Van Toombin was drowning in the turbulent sea. Thioverge had laughed as he'd taken the noose and put it around his neck, pulling him out a hundred feet from shore and driving the stake into the sea's floor fifteen feet below. And then he'd pulled the rope tight as Van Toombin sank into the ocean, pulled by the neck toward the sea's floor.

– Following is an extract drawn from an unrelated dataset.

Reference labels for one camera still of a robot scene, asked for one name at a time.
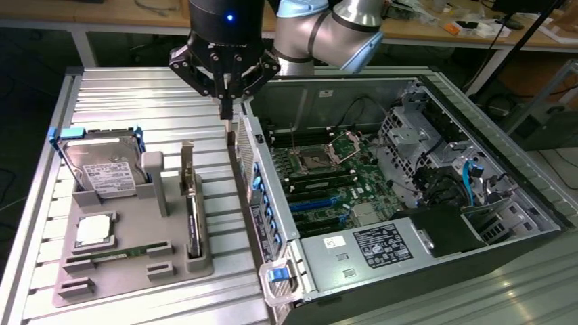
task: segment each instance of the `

It became ever darker as Van Toombin descended. His last sight of the sky's light came as he looked to the surface of the water and saw Thioverge laughing at him. He wanted this over, he wanted this done with. He didn't want to drown, but he wanted to die. All he had to do was wait. They say that drowning is painless, he asked himself, hoping that it was indeed true. Well, he would find out. He had always feared drowning -- he, who had been captain of his college swimming team back in the 1980s. And here he was, about to drown one hundred feet out from the shore of the French Riviera. All because he'd met the handsome hustler Thioverge.
And there it was, the bottom of the ocean floor, the noose tightened around his neck. They say that your life flashes before you when you die, but none of that happened to Van Toombin. He tried to remember the date -- wanted to know what day it was. Oh, yes. April 8, 2008. 4-08-08. That's what the headstone above his grave would say. His mother would be crying as they lowered him into the ground. He did not want to think about his mother now.
Surely they would find his body. The authorities would identify him quickly and send his remains back to Ohio. Van Toombin hoped that his mother would bury him next to his father. He had never told his mother this, but now as his death came ever closer, he wanted it desperately. But there was no way to tell her this from where he was right now.